* [EXERCISE GOAL]:
The full listing below should be repeated exactly.
□ □ □ □ □ □ □
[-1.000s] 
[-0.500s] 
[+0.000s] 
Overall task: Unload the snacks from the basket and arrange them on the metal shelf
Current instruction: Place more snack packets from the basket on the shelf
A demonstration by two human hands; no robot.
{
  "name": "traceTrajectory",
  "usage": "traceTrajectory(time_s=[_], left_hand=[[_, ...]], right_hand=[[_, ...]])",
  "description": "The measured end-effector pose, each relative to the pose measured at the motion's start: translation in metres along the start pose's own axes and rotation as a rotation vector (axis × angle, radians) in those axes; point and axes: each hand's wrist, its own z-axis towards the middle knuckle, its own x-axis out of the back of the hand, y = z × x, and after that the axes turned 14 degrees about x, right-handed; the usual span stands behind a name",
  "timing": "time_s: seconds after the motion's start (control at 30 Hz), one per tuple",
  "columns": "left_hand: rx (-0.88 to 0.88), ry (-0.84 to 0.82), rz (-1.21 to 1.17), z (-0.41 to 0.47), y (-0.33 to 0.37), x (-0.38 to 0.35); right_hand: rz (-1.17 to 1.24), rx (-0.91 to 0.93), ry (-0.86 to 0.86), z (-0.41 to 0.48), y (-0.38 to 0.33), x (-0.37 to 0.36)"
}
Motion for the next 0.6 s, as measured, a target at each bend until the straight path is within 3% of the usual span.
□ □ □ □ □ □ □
* [SOLUTION TO THE PROBLEM]:
[-1.000s] 
[-0.500s] 
[+0.000s] 
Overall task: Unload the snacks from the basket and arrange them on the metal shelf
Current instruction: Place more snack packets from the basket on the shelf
A demonstration by two human hands; no robot.
{
  "name": "traceTrajectory",
  "usage": "traceTrajectory(time_s=[_], left_hand=[[_, ...]], right_hand=[[_, ...]])",
  "description": "The measured end-effector pose, each relative to the pose measured at the motion's start: translation in metres along the start pose's own axes and rotation as a rotation vector (axis × angle, radians) in those axes; point and axes: each hand's wrist, its own z-axis towards the middle knuckle, its own x-axis out of the back of the hand, y = z × x, and after that the axes turned 14 degrees about x, right-handed; the usual span stands behind a name",
  "timing": "time_s: seconds after the motion's start (control at 30 Hz), one per tuple",
  "columns": "left_hand: rx (-0.88 to 0.88), ry (-0.84 to 0.82), rz (-1.21 to 1.17), z (-0.41 to 0.47), y (-0.33 to 0.37), x (-0.38 to 0.35); right_hand: rz (-1.17 to 1.24), rx (-0.91 to 0.93), ry (-0.86 to 0.86), z (-0.41 to 0.48), y (-0.38 to 0.33), x (-0.37 to 0.36)"
}
Motion for the next 0.6 s, as measured, a target at each bend until the straight path is within 3% of the usual span.

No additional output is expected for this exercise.